Interested in writing about Medicare Part D, but looking for a new angle? We've got what you are looking for. We have compiled the following list of Part D related stories

 

-         Communicating with Part D enrollees.  Will beneficiaries understand the 100+ page notice they get from plans this Fall?  Will they understand how the plan has changed?  That they have a right to change plans?  That if they are low income they may have already been moved to another plan?

 

-         The Annual Enrollment Period begins November 15 and lasts through December 31.  How many beneficiaries will actually use this period to evaluate plan changes and select a new plan?  Only 1.3 million beneficiaries affirmatively chose to switch to another plan.  A CMS survey of 600 seniors revealed that 15% were unaware of the Annual Enrollment Period and 50% did not review their ‘current’ coverage.

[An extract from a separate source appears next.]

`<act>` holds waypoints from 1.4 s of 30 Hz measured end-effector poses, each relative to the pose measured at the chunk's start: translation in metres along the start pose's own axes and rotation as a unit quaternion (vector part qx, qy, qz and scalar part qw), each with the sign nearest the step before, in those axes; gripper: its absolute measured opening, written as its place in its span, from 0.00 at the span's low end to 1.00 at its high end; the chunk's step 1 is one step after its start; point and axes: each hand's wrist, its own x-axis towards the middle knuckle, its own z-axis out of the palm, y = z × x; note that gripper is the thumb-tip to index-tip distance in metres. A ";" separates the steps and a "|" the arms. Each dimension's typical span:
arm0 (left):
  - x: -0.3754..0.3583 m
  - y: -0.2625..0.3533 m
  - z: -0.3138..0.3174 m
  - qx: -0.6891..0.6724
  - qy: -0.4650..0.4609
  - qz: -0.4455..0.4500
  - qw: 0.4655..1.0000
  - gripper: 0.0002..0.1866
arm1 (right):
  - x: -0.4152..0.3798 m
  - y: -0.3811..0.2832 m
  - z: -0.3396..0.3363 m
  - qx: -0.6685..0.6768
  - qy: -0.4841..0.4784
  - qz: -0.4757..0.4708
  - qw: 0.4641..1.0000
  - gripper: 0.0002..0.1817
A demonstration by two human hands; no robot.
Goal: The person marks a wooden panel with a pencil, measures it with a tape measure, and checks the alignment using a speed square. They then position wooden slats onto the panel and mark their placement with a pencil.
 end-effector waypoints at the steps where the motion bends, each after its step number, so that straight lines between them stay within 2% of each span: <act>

Only 34% of seniors surveyed compared their ‘current’ coverage to alternative plans and only half of those conducted a ‘thorough’ comparison (evaluated premium, deductible or co-pays, and coverage).  Does the market-based approach to health care work when plans change every year, but beneficiaries don’t?  If plans don’t have to worry that beneficiaries will change, what incentive do they have for improving service or lowering costs?

 

-         Reassignment.  How many LIS enrollees will have to switch plans in 2008 because their plans costs rose?  What happens to these enrollees?  Are they told what is happening?  Will they understand their options?

  

-         Is it true, as health plan lobbyists often claim, that Medicare Advantage plans serve as a ‘safety net’ for low income beneficiaries?What services do Medicare Advantage plans provide that Medicaid doesn’t?  Are Medicaid beneficiaries helped or hurt by enrolling in a Medicare Advantage plan?

 

-         If 40% of Part D enrollees qualify for the Low Income Subsidy, why aren’t plans required to tailor annual notices to these beneficiaries?  Why are these LIS beneficiaries given information about plan costs, coverage gaps and enrollment rules that do not apply to them?

 

-         What changes could be made to Part D to improve the benefit for low income beneficiaries?  Is there an legislation out there that would make these improvements?

 

-         Does the low income subsidy provide enough help?  Are low-income people able to afford the subsidized cost sharing?  How do dual eligibles cope with the transition from $0 co-pays (under Medicaid) to co-pays of over $5 (under Part D)?

 

-         Built on the backs of the poor.  LIS recipients make up 40% of all Part D enrollees.  Part D plans are paid more for covering these enrollees.  Where would Part D plans be without LIS eligible enrollees? 

 

-         How does CMS monitor reports of Part D problems?  Do they have a system for recording and tracking reports of problems with plans?  For reports of problems with CMS and 1-800MEDICARE?  How do they act on information they receive?  Are any affirmative measures in place to ensure that beneficiaries aren’t having trouble getting their medications?